Abstract:
The effective removal and control of tuberculosis (TB) disease can be
achieved with early and accurate diagnosis. It accounts for a majority of deaths and
loss of health status thus damaging the economy. The present diagnostics for TB
are not very effective as their sensitivity and specificity are low. Therefore the tests
with more diagnostic value need to be developed. Thus a study was planned to
develop an indigenous technology by exploiting biotechnology tools, and a new
emerging technique i.e. multiplex microbead immunoassay (MMIA). Six potential
recombinant antigenic genes: ag85a, ag85b, ag85c, cfp-10, esat-6 and hspx of
Mycobacterium tuberculosis (M. tuberculosis) were selected for this purpose and
respective genes were transformed into expression strain Bl21DE3pLysS for
overexpression of proteins. Expression of each antigen was optimized for various
conditions like concentration of isopropyl beta-D-1-thiogalactopyranoside (IPTG),
time and temperature. Expression of protein was then confirmed by Western
blotting. After confirmation, proteins were overexpressed in bulk cultures and
purified by using immobilized metal affinity chromatography (IMAC) by using
Histidine-tag (His-tag). The purified proteins were quantified and used to coat on
microbeads at different concentrations and were used for analysis of collected
blood samples. The blood samples of TB patients and healthy controls were
collected from Federal TB Centre, Rawalpindi, from the students of Pir Mehr Ali
Shah - Arid Agriculture University Rawalpindi (PMAS-AAUR), Rawalpindi,
Punjab, Pakistan and healthy controls from USA. The collected human blood
samples were divided as tuberculin skin test negative (TST -ve) healthy controls,
from Pakistan and USA (group 1), TST positive (group 2), reactivated TB patients
xx(group 3) and time points of active TB patients who were diagnosed and were
under treatment (group 4).
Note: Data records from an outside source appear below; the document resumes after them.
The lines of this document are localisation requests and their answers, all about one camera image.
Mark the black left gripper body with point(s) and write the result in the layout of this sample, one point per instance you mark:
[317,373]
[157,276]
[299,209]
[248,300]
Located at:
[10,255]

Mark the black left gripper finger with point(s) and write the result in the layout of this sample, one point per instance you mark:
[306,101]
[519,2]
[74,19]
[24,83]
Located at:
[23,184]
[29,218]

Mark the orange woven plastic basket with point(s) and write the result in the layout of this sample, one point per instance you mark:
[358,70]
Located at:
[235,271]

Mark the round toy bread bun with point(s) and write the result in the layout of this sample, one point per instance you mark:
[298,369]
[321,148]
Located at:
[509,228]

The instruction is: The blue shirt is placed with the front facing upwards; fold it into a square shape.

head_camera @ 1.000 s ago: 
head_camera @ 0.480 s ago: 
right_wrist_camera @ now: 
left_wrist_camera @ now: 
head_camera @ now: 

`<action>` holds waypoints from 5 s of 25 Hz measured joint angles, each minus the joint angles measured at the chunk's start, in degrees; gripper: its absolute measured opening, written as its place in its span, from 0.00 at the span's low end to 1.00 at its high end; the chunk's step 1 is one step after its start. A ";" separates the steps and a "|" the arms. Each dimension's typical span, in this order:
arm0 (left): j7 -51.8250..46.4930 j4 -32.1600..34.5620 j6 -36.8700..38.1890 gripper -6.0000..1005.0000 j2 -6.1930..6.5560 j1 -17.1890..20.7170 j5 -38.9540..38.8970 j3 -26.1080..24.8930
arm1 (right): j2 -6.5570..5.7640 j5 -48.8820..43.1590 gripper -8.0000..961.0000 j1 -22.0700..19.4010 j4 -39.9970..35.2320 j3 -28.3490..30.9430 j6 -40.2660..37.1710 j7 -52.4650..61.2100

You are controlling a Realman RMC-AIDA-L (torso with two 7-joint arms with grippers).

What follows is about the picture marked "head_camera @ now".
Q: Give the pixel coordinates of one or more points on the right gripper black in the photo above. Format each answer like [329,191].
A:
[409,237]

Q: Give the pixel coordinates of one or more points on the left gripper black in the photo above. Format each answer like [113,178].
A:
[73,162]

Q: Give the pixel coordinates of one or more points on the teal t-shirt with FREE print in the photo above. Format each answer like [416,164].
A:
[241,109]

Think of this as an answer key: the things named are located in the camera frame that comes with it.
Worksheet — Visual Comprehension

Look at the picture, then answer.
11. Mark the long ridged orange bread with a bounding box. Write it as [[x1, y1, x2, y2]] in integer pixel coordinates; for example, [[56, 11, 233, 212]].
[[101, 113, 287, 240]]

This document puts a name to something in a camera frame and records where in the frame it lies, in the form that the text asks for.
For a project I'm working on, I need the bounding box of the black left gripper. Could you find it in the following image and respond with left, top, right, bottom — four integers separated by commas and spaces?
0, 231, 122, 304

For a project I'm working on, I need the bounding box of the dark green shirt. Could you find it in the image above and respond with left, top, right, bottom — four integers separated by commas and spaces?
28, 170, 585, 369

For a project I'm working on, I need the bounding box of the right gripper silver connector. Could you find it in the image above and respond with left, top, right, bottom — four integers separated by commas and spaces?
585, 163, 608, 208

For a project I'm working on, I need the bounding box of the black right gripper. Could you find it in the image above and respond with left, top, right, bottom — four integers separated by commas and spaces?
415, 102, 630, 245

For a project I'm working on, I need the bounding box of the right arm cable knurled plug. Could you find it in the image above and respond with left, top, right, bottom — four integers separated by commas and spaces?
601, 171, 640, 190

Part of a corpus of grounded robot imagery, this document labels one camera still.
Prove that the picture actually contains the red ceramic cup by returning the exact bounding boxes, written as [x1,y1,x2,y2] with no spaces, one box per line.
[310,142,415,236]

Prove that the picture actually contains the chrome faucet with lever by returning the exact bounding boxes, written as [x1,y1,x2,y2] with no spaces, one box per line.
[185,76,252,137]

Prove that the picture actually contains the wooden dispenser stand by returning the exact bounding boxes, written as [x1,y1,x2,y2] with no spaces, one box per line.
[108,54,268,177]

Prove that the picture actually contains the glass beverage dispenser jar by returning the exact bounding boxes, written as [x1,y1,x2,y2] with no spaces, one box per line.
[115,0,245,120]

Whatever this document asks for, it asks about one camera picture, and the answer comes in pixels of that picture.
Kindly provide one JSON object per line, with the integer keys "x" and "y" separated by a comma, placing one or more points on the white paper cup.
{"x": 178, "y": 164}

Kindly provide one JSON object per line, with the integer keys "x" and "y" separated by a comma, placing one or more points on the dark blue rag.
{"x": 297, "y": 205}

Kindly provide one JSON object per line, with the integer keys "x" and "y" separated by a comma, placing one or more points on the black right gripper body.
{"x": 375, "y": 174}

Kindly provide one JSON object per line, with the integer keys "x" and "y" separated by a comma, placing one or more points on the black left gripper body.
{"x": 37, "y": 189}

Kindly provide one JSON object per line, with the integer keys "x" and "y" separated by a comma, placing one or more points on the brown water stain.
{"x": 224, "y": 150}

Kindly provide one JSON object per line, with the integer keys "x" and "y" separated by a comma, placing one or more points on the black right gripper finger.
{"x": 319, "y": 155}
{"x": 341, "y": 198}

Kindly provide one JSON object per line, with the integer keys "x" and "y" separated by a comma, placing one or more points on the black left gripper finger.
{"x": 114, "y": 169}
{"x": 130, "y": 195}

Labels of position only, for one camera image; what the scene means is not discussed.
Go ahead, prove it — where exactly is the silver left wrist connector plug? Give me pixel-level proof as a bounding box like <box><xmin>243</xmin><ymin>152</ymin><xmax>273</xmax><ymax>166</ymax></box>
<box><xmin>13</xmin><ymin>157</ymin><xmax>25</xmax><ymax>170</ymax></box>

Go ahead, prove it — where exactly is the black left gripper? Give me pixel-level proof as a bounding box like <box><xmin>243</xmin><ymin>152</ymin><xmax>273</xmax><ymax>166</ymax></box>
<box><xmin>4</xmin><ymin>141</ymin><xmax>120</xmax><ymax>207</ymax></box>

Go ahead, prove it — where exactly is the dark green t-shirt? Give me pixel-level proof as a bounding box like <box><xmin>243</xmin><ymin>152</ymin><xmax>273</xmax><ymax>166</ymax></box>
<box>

The coated microbeads were then used to analyze the
presence of antibodies against M. tuberculosis in the collected blood samples. The
results of group 1, Pakistan and USA group (TST negative) showed in general the
absence of antibodies against any of the six antigens used in the MMIA. In the
group 2 (TST positive), low median fluorescence intensity (MFI) values were
detected against all antigens. Further in group 3 (reactivated TB patients) highest
MFI values were observed against all antigens whereas in group 4 (active TB
patient time points) MFI values were higher than group 2 but lower than group 3.
This shows MMIA is very specific in detection of TB. Therefore, based on this it
may be concluded that these antigens can be used to develop MMIA. However, use
of more antigens and standardization is required.